Bernard Laporte est certainement l’une des figures du rugby français les plus connues. Sélectionneur emblématique du XV de France, il a notamment entraîné le RC Toulon ces dernières années. Devenu président de la FFR depuis, Bernard Laporte traverse une période délicate en ce moment. Le président Laporte est donc actuellement en eaux troubles avec son affaire qui agite le monde du rugby. Retour sur cette affaire Bernard Laporte.

L’influence de Bernard Laporte

Cela fait maintenant plus de deux semaines que l’affaire pollue le monde du rugby. Les deux principaux acteurs de ce dossier sulfureux sont Bernard Laporte, actuel président de la FFR et ancien sélectionneur de l’équipe de France, et Mohed Altrad, le charismatique président du club de Montpellier Hérault Rugby et dirigeant de la société Altrad. Quels sont les faits ? Au cours du mois de février 2017, Bernard Laporte signe un contrat d’image avec Altrad à hauteur de 150 000 euros. Ce contrat oblige l’ancien manager du XV de France à donner des conférences et des séminaires pour le groupe dirigé par Mohed Altrad. Jusqu’ici rien de bien anormal car des contrats de ce genre se font quasiment tous les jours entre des sociétés ou des marques et des athlètes de haut niveau ou anciennes gloires du sport. Cependant en juin 2017, la commission d’appel de la FFR est amenée à se prononcer dans un dossier qui concerne le club de Montpellier. Elle a la possibilité ou non de réduire des sanctions prises par la Ligue à l’encontre du MHR. C’est alors qu’entre en jeu Bernard Laporte, le président de la FFR qui est accusé de passer un coup de téléphone au président de la commission, Jean-Daniel Simonet, et de demander un allégement des sanctions contre le club héraultais. Un des membres de la commission d’appel, à savoir Philippe Peyramaure, dira par ailleurs : « J’ai été avisé que le président de la FFR était intervenu pour demander que nous modifiions notre décision dans un sens plus favorable à Montpellier. ».

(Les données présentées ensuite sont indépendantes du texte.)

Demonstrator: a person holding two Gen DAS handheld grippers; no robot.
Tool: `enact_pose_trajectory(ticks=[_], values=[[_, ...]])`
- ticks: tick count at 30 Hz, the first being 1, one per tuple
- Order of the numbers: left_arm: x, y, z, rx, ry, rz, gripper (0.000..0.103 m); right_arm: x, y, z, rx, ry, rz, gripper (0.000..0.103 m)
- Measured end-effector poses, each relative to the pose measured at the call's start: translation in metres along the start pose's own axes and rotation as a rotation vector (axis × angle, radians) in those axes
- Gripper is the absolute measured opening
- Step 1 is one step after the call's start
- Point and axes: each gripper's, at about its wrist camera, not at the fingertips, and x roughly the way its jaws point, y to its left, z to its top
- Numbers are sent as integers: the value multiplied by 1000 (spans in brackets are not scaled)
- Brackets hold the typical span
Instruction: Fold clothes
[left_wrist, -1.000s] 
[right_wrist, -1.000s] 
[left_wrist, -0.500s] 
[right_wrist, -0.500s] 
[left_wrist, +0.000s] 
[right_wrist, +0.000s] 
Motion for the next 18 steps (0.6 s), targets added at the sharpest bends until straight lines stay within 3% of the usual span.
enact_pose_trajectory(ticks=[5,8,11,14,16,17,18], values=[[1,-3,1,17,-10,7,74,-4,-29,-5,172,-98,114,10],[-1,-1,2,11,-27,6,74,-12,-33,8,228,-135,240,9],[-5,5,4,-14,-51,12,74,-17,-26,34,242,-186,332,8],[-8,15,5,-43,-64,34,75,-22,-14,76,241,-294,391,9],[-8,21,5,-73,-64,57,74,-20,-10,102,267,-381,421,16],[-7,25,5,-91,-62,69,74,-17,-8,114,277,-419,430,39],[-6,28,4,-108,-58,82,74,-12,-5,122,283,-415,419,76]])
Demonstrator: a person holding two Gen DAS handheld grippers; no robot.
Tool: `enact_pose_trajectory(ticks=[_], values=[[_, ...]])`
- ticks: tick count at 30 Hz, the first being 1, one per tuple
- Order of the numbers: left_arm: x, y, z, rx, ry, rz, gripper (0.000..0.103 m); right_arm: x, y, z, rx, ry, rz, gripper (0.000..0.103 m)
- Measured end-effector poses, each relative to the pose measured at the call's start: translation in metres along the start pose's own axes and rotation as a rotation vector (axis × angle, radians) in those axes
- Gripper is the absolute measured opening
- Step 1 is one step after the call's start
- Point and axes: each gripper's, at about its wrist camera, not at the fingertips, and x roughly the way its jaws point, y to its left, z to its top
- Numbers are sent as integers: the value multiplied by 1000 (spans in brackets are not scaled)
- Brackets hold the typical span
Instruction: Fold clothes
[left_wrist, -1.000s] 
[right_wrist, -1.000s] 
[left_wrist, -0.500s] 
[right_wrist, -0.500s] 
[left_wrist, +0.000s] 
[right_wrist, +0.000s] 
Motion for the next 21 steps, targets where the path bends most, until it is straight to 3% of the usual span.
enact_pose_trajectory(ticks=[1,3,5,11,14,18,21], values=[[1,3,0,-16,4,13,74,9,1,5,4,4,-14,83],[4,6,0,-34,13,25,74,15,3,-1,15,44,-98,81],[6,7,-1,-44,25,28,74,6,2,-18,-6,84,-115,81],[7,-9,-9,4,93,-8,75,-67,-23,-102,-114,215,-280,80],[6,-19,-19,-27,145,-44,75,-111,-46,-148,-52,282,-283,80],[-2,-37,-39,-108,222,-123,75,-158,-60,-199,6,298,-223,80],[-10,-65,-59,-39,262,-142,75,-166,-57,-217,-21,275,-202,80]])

Le président nie complétement

A la suite de ces déclarations, Bernard Laporte niera complétement avoir fait joué son influence dans le dossier. Pourtant, en parallèle, les démissions s’enchainent les unes après les autres du côté de la commissions d’appel. On sent bien que quelque chose de suspect s’est produit. Car sur 13 membres qui composent la commission, ce sont déjà six qui ont quitté leur poste. L’affaire prend une telle ampleur que la ministre des sports décide d’ouvrir une enquête de l’inspection générale. Pour l’instant, l’enquête suit son cours mais toute cette affaire tombe très mal pour le rugby français puisqu’elle se produit en pleine campagne pour l’organisation de la Coupe du Monde 2023. La France candidate vient donc de se tirer une balle dans le pied en vue de la victoire à cette candidature. Certains spécialistes diront même que c’est déjà fichu. De plus, le groupe Altrad est le sponsor du maillot de l’équipe de France. Voilà une histoire néfaste comme le rugby n’en avait pas connu depuis longtemps.